Michael gained a short-term advantage in the conflict by acknowledging papal primacy over a proposed union of the Orthodox and Catholic churches at the Council of Lyon in 1274. In exchange for agreeing to the union, Michael obtained papal assurances of non-interference as he gathered allies and forces for an offensive against Charles’ forces in Epiros and Thessaly.
All the benefits that Michael gained by recognising the Pope as the overlord of the Orthodox church were, however, swiftly lost as the empire’s Orthodox clergy, patriarch and a large part of the population rejected the union. Michael attempted, through a fairly vigorous persecution, to stem this loss of support for his cause but soon enough he had lost the Balkan Orthodox states of Bulgaria, Serbia, Epiros and Thessaly to the enemy.

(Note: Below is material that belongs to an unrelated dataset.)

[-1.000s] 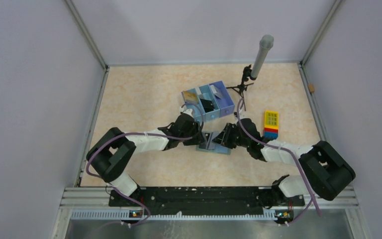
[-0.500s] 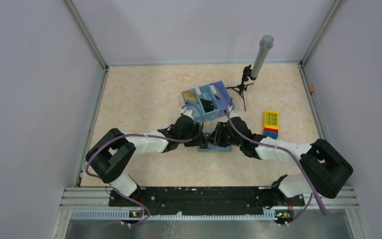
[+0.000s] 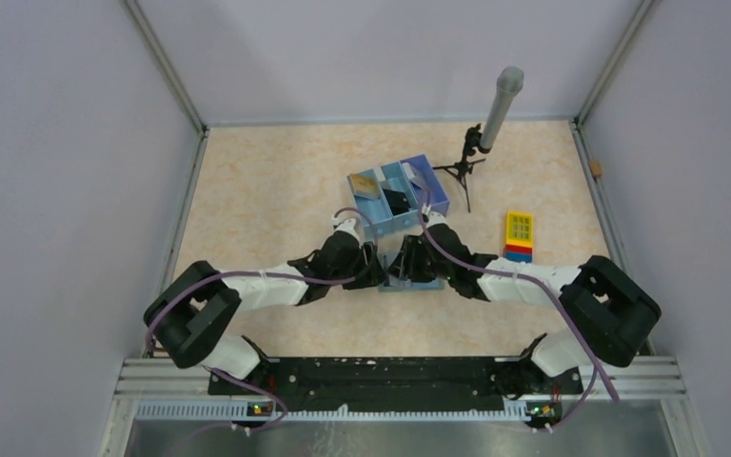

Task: Put the credit cards into the card holder
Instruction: Turn over the card slot in the card holder, then pick up the credit card from the storage box.

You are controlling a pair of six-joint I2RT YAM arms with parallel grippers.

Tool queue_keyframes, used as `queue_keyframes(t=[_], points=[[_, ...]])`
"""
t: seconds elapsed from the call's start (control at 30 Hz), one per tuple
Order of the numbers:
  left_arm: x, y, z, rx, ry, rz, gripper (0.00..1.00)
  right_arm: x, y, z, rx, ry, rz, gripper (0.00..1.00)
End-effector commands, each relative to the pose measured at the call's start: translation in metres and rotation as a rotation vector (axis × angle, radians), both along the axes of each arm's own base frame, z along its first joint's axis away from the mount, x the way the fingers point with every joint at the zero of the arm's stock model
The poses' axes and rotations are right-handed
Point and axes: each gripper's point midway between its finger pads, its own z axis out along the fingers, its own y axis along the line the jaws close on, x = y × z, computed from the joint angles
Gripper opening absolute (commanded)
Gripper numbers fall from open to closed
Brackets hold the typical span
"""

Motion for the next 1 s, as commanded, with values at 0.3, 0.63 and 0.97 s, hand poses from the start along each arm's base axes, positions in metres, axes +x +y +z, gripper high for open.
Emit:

Byzantine leadership of the Orthodox world was damaged irreparably, and the ultimate benefactor of Michael’s policy was to be Serbia.
The election of a French Pope, Martin IV, in 1281 seemed likely to doom Michael, and the Pope took no time at all to condemn Michael as a schismatic and illegitimate ruler. Charles therefore seemed primed to conquer the Balkans for Catholicism and was prevented from doing so only by Byzantine gold. In a masterful piece of diplomacy, Michael brought to life the revolt against Charles known as the Sicilian Vespers, and also financed the fleet of Pedro III of Aragon during his attack on Sicily and his attempt to take Charles’ throne. Charles’ challenge was effectively ended by Michael’s political skill but the Byzantine emperor had been forced to alienate his own people and any potential Orthodox allies and to denude Anatolia of its forces to meet it. By the turn of the century Byzantium’s armies were dependent on Latin, often Catalan, and Turkish mercenaries.
These mercenary forces were, however, still impressive in their make-up and abilities. Turkish mercenaries acted generally as light cavalry skirmishers armed with a bow that was used to lay down harassment fire, a typical technique of steppe nomads. There were also heavy cavalry archers who shot larger composite bows like their contemporaries in the Mamluk armies of Egypt and Syria. Their discipline and ability to lay down rapid, accurate and coordinated arrow-fire would have been similar to that of the famous Bahriyya regiments of Egypt.12 The Byzantine Varangian infantry guard of Anglo-Saxon and Scandinavian mercenaries would have provided both longbow archery and close quarters capability with their war axes.
Michael had, however, also exhausted the treasury and growing financial pressures forced him to hold back on fortifications repair and rebuilding, and also to strip away garrisons along the Anatolian border that faced the increasingly aggressive Turkish nomads.
Michael died in 1282, and that his successors were unable to match his achievements or repair the damage done by his religious policy is not surprising. That they were unable to do so is related partly to the above issues of exhausted finances, heavy taxation in Byzantine lands, Western European threats, and the actions of a Greek aristocracy that made alliance to the empire by other Orthodox states unattractive. What was perhaps more important, however, were the internecine feuds and competition for the imperial purple that wracked the empire in the first half of the fourteenth century and the rise of Serbia, which claimed both militarily and spiritually to be the true successor to the Byzantine state from before 1204. The Byzantine civil wars are of utmost importance in the creation of the world that Vlad Dracula was born into simply because they were the root cause of the Ottoman expansion into Europe, an occurrence that would define the character of and the conflicts within the Balkans for the next seven centuries.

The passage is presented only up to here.